Chicago Public Schools Inspector General Will Fletcher Resigns

Chicago Public Schools Inspector General Will Fletcher Resigns

After leading oversight of Chicago Public Schools during the tumult of the COVID-19 pandemic and amid a dramatic shift in the district’s handling of sexual misconduct complaints, Will Fletcher has resigned as CPS inspector general, effective Friday.

During Fletcher’s four years in office, the inspector general’s office uncovered multiple patterns of fraud and financial mismanagement within CPS and expanded its sexual allegations unit, which is dedicated to investigating allegations of sexual misconduct between adults and students.

While tensions between CPS leaders, the teachers union and Mayor Brandon Johnson have recently escalated and led to calls for a new CEO and a mediator as CPS and the CTU negotiate a new contract, the IG’s office has remained independent of district politics and the personnel change is due only to a “once-in-a-lifetime” opportunity to take on a new role, Fletcher said.

The Board of Education will vote Thursday on a resolution recognizing Deputy Inspector General Amber Nesbitt as acting inspector general for Fletcher.

Fletcher said he would then launch a new inspector general’s office to oversee the Gateway Development Commission, an agency created by the states of New York and New Jersey to manage a group of infrastructure projects that will cost at least $16 billion and involve bridges, rail lines and tunnels between the two states.
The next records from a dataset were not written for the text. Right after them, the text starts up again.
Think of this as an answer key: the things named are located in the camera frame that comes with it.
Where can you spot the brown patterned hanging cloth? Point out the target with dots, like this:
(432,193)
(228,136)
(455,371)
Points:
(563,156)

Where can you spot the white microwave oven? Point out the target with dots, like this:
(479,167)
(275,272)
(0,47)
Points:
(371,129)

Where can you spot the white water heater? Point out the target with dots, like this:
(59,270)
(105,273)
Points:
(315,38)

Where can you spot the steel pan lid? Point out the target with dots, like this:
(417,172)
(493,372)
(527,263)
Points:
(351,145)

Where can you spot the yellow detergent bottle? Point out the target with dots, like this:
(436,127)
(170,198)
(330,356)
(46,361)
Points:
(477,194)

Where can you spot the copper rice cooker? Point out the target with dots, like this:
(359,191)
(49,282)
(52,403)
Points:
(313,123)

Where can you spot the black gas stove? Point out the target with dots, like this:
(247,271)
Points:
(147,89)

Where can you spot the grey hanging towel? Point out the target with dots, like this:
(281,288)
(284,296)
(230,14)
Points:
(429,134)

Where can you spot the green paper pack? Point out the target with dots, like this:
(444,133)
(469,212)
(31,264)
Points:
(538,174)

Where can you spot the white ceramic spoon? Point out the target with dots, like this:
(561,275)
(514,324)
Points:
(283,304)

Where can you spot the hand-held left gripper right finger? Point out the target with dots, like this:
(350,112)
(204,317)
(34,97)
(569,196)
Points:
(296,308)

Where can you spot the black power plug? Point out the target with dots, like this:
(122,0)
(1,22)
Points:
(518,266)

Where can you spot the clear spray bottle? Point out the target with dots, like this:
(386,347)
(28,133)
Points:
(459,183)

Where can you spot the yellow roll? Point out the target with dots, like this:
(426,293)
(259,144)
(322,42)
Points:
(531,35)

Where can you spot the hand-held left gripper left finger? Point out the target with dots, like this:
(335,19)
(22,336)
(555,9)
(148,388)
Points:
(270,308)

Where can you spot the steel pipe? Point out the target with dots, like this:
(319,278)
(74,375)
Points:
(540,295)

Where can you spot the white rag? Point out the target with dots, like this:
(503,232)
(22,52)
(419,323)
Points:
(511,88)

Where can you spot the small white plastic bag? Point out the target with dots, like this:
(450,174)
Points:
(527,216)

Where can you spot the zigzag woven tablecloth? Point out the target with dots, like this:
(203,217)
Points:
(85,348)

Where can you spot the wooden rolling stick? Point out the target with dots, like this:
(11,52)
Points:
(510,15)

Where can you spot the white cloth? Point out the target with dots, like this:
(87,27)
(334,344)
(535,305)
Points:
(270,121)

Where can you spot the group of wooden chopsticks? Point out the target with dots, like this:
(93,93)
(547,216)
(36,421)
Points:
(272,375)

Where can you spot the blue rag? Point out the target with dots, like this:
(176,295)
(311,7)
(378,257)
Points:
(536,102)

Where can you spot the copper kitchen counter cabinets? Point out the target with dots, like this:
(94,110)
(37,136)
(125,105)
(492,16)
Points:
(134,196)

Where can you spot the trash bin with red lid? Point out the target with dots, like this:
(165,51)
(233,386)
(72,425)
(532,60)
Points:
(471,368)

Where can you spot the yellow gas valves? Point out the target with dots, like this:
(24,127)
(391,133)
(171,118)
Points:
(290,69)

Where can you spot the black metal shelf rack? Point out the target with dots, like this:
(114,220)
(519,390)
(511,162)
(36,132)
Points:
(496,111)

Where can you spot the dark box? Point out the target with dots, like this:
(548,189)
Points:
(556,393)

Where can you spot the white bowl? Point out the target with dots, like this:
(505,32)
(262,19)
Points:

“I have loved being the inspector general for Chicago Public Schools,” said Fletcher, a CPS alumnus and parent. “Over the last four years, we have been able to build a team and an office that has responded to the volume of complaints we receive and has been able to conduct effective investigations that really matter to the school district.”

The revelations about the district’s finances that the IG’s office has uncovered in recent years include Paycheck Protection Program fraud among CPS employees; the loss of tens of thousands of pieces of technology, worth millions in total; the failure to verify fraudulent claims for supplemental pay; and nearly $30 million in unconditional payments that CPS made to bus contractors who laid off drivers at the start of the pandemic, rather than paying them to keep them on staff, as CPS had intended.

The OIG also created its sexual allegations unit, known as the SAU, in 2018 after a Chicago Tribune report revealed conflicts of interest in investigations previously led by CPS’s legal department. Citing “appalling” district-wide “failures” in CPS’s handling of sexual abuse allegations, the U.S. Department of Education’s Office for Civil Rights reached a legally binding settlement with the district in 2019, mandating reforms and federal oversight.

The OIG now investigates all complaints of adult-student sexual misconduct and refers cases involving alleged student-to-student sexual misconduct to the CPS Office of Student Protection.

Fletcher noted that CPS is the only K-12 school district to have formed an investigative unit that addresses “the gap between the types of incidents that police or law enforcement will investigate and the types of incidents that are still serious enough to be investigated and handled responsibly and thoroughly.”

Fletcher, who was appointed by former Mayor Lori Lightfoot in June 2020, said he would like parents to know that every complaint is taken seriously. “A lot of attention is given to every allegation. A lot of resources are invested to get to the bottom of every allegation,” Fletcher said, noting that there has been a “major shift” in “elevating the sense of responsibility of all CPS employees to report any alleged misconduct.”

Fletcher said there is still what he called a “stubbornly resilient” subset of CPS-affiliated adults who continue to face allegations — more often involving inappropriate interactions with students than major crimes. “It’s going to take a lot of work,” Fletcher said, expressing confidence in Nesbitt’s leadership and the district’s respect for the OIG’s independence.

“Even though the investigations that we bring to the board represent difficulties, challenges and systemic issues, I have always believed that they understand where we are coming from and that it makes sense for us to raise the issues that we raise,” Fletcher said.